Characterization of the nerve-derived hydrogels. Images and histogram in (A,B) show appearance and handling of the 12 mg/mL P1, P2, and P3 hydrogels after solidification, and their gelation kinetics (n = 5). Histograms in (C,D) demonstrate Schwann cell proliferation and viability at 1, 3, and 5 days in the wells coated with P1, P2, or P3 hydrogels (2D culture, n = 6), or following suspension of the cells into hydrogels (3D culture, n = 3). Laminin (Lam in C) and Matrigel (Matr in D) are used as control substrates. Histograms in (E,F) show the proportion of TUNEL-positive Schwann cells in hydrogels (n = 3) and production of growth factor VEGF (n = 3) in 3D culture. Error bars show the S.E.M., nd, not detected. p-values are indicated as follows: * p ≤ 0.05, ** p ≤ 0.01 and *** p ≤ 0.001; ns, not significantly different. Scale bar, 25 µm.

Figure 5

Neurite outgrowth from dorsal root ganglion (DRG) neurons. (A–C): Representative images of the DRG neurons stained for βIII tubulin after 76 h in the P1, P2, and P3 hydrogels. Note that neurons in P3 hydrogel have no neurite outgrowth. (D–F): Histograms showing the number of primary neurites (P1, n = 26 and P2, n = 48), the length of the longest neurite (P1, n = 26 and P2, n = 48), and the total length (n = 10) of all neurites in P1 and P2 hydrogels. Error bars show the S.E.M. p < 0.01 is indicated by **. ns, not significantly different. Scale bar, 50 µm.

Figure 6

Diffusion tensor imaging of regenerating axons in the conduits. Representative axial DTI images at 10 days (A–D) and 21 days (E–H) after sciatic nerve injury and repair with empty PCL conduit or PCL conduit filled with P1, P2, or P3 hydrogel.

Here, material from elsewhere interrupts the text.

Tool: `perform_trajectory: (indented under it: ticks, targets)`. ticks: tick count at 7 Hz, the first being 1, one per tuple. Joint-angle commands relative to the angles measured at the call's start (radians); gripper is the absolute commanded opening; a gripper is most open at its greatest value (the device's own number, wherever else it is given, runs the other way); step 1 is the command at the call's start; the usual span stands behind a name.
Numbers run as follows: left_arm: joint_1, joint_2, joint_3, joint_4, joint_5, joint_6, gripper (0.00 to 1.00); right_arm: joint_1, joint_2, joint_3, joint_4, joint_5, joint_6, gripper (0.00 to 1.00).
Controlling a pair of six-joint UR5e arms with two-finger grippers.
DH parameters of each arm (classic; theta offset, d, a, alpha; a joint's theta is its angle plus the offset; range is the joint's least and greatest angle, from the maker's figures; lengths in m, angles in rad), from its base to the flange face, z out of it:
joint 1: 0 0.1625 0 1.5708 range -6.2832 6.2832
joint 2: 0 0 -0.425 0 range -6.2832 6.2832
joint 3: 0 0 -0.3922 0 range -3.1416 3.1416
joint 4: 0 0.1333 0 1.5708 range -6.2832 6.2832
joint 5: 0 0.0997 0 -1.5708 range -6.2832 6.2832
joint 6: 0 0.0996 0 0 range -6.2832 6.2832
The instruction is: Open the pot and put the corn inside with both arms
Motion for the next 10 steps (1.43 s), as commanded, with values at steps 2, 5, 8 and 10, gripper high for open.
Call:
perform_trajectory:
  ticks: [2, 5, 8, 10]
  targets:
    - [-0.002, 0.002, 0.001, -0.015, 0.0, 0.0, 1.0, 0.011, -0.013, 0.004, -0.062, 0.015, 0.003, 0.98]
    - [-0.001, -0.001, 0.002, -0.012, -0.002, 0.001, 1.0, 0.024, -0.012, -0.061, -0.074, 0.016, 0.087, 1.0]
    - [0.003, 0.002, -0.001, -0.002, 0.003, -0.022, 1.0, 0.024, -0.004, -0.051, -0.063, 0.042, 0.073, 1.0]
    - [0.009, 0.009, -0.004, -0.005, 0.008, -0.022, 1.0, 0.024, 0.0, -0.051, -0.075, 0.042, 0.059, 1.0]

Histogram in (I) shows quantification of the fractional anisotropy measured in proximal, middle, and distal ROIs at 21 days after nerve injury and repair (PCL, n = 5, P1, n = 5, P2, n = 7, and P3, n = 7). p < 0.05 is indicated by * (PCL versus P1 and P3 hydrogels); ns, not significantly different. Scale bar, 5 mm.

Figure 7

The effects of hydrogels implantation on regeneration into the distal nerve stump. Representative longitudinal sections demonstrate neurofilament-labelled axons alone (NF in A,D,G,J) or in combination with S100-stained Schwann cells (S100 in B,E,H,K)) in the empty PCL conduit (PCL) and in PCL conduits filled with hydrogels (P1, P2, and P3) at 3 weeks following nerve injury and repair. Boxed areas in (A,D,G,J) are enlarged in (C,F,I,L). Note that regenerating axons reached the distal nerve stump in all experimental groups. Histograms in (M,N) show the number of regeneration axons and the length of the longest axon in the distal nerve stump (PCL, n = 5, P1, n = 5, P2, n = 7, and P3, n = 7). Error bars represent the S.E.M. p-values are indicated as follows: * p ≤ 0.05, ** p ≤ 0.01, and *** p ≤ 0.001. Scale bars: 750 µm in the images with conduit reconstructions and 100 µm in the insertions from boxed areas.